*DIRECTIONS FOR THIS TASK*
Once the line with "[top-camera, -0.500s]" is found in the entries below, print it and each following line exactly, stopping after the line with "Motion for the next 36"; print nothing else.

Collected data entries:
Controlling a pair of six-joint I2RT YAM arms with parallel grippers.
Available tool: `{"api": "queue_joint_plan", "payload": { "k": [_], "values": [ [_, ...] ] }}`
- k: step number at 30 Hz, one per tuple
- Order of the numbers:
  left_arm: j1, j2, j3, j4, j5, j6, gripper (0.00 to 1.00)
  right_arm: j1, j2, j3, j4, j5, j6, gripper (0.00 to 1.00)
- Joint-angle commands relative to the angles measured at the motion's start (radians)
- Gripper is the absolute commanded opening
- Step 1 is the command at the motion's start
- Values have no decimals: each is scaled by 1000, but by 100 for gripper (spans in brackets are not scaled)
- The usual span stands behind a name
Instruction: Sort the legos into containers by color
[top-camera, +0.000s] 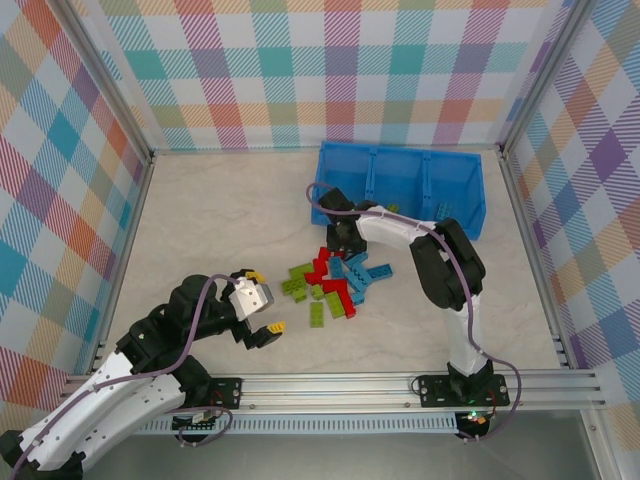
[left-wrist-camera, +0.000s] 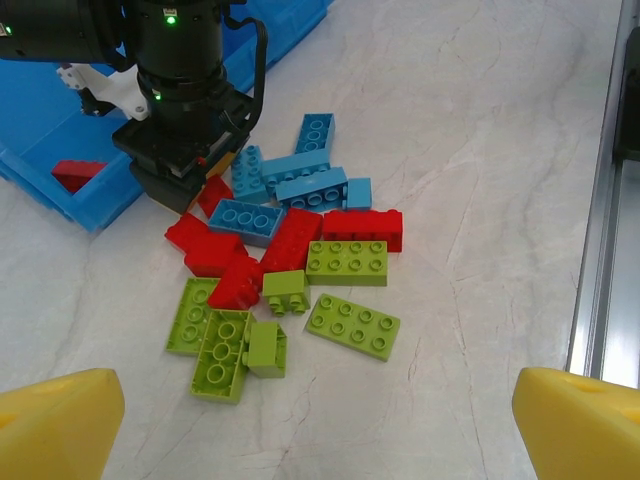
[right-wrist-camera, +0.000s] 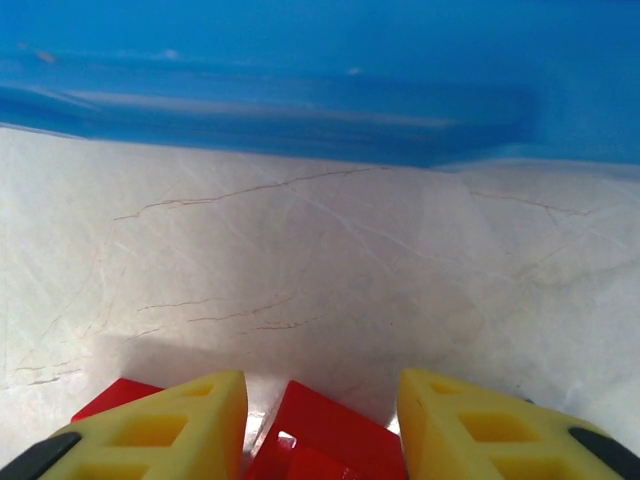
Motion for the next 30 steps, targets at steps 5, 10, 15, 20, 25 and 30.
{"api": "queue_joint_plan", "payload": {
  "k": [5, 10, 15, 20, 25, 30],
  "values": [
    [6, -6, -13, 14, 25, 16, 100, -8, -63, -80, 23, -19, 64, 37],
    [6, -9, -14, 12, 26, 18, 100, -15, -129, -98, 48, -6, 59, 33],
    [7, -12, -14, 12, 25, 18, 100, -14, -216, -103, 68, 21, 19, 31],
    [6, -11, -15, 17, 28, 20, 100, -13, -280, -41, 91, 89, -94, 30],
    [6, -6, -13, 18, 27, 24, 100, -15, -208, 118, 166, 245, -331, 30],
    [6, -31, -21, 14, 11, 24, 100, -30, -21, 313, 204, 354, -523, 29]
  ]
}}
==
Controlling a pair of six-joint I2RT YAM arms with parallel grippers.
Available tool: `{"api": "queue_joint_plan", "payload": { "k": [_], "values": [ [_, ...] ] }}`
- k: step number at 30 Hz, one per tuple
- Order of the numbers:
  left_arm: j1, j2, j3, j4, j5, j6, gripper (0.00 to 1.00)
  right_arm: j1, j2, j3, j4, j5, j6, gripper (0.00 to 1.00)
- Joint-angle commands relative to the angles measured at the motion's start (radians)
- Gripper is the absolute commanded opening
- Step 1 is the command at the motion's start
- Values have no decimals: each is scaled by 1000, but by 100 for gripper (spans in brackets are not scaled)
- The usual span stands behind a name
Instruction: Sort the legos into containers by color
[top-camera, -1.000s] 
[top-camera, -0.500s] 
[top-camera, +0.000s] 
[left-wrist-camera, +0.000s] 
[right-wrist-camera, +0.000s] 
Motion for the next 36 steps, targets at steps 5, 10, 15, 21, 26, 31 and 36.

*EXERCISE ANSWER*
[top-camera, -0.500s] 
[top-camera, +0.000s] 
[left-wrist-camera, +0.000s] 
[right-wrist-camera, +0.000s] 
Motion for the next 36 steps, targets at steps 5, 10, 15, 21, 26, 31 and 36.

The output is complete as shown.